(Recorded data)
- - - - - - -

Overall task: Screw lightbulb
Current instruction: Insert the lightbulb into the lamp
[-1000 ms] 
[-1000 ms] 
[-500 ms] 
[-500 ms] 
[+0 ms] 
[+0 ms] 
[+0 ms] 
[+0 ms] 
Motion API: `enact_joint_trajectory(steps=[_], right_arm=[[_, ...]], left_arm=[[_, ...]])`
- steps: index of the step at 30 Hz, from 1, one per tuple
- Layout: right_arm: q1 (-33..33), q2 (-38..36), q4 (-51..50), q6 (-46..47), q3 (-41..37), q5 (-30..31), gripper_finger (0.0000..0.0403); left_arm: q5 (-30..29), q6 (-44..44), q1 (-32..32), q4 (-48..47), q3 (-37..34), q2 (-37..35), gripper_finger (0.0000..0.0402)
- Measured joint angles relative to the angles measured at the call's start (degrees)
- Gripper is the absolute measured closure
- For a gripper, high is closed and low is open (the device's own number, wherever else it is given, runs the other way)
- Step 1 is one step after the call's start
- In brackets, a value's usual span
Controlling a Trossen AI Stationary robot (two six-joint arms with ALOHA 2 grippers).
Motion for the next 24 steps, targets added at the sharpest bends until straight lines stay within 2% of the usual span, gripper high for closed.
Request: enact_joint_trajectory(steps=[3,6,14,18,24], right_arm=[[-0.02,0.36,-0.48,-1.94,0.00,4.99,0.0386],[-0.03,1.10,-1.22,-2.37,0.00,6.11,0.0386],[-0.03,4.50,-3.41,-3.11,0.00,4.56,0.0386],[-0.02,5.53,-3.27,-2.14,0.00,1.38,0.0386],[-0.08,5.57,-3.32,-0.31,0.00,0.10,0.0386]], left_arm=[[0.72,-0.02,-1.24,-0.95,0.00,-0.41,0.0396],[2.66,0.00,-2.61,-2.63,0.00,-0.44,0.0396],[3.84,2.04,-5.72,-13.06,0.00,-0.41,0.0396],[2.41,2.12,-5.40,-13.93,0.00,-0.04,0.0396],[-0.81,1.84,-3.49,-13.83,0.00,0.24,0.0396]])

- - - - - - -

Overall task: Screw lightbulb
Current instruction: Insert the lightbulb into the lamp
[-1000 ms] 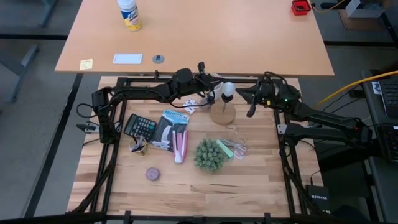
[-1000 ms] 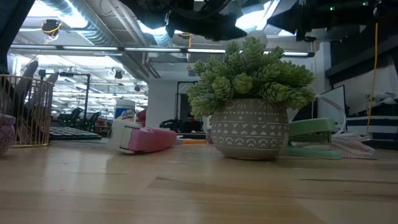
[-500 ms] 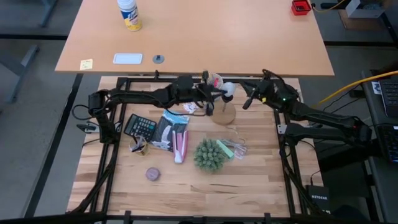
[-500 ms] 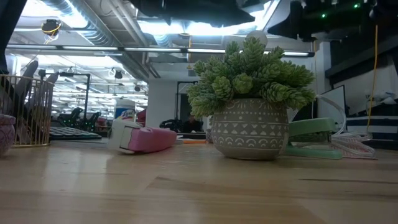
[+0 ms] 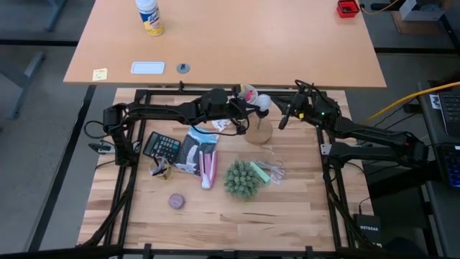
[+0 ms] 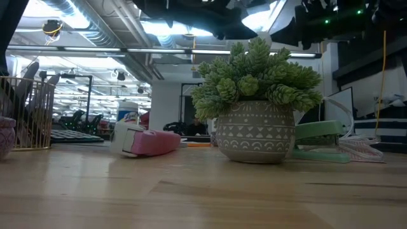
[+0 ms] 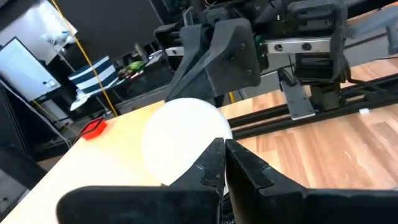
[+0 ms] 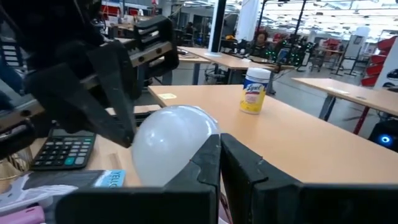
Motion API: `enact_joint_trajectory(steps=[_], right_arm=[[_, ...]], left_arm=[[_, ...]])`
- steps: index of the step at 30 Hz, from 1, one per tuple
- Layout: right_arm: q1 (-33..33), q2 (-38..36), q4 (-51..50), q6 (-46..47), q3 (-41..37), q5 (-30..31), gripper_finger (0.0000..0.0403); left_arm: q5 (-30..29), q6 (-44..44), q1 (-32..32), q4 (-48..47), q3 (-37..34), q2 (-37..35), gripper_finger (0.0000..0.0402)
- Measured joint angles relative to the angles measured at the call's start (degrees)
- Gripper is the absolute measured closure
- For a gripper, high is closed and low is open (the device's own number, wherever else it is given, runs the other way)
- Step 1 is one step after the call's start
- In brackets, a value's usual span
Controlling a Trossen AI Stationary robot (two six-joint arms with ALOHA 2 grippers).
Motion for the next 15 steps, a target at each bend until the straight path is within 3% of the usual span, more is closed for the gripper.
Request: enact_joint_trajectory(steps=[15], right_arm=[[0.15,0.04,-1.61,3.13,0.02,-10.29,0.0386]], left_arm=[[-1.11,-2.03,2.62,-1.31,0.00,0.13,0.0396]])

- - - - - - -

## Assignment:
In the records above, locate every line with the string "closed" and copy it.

## Output for this task:
- For a gripper, high is closed and low is open (the device's own number, wherever else it is given, runs the other way)
Motion for the next 24 steps, targets added at the sharpest bends until straight lines stay within 2% of the usual span, gripper high for closed.
- For a gripper, high is closed and low is open (the device's own number, wherever else it is given, runs the other way)
Motion for the next 15 steps, a target at each bend until the straight path is within 3% of the usual span, more is closed for the gripper.

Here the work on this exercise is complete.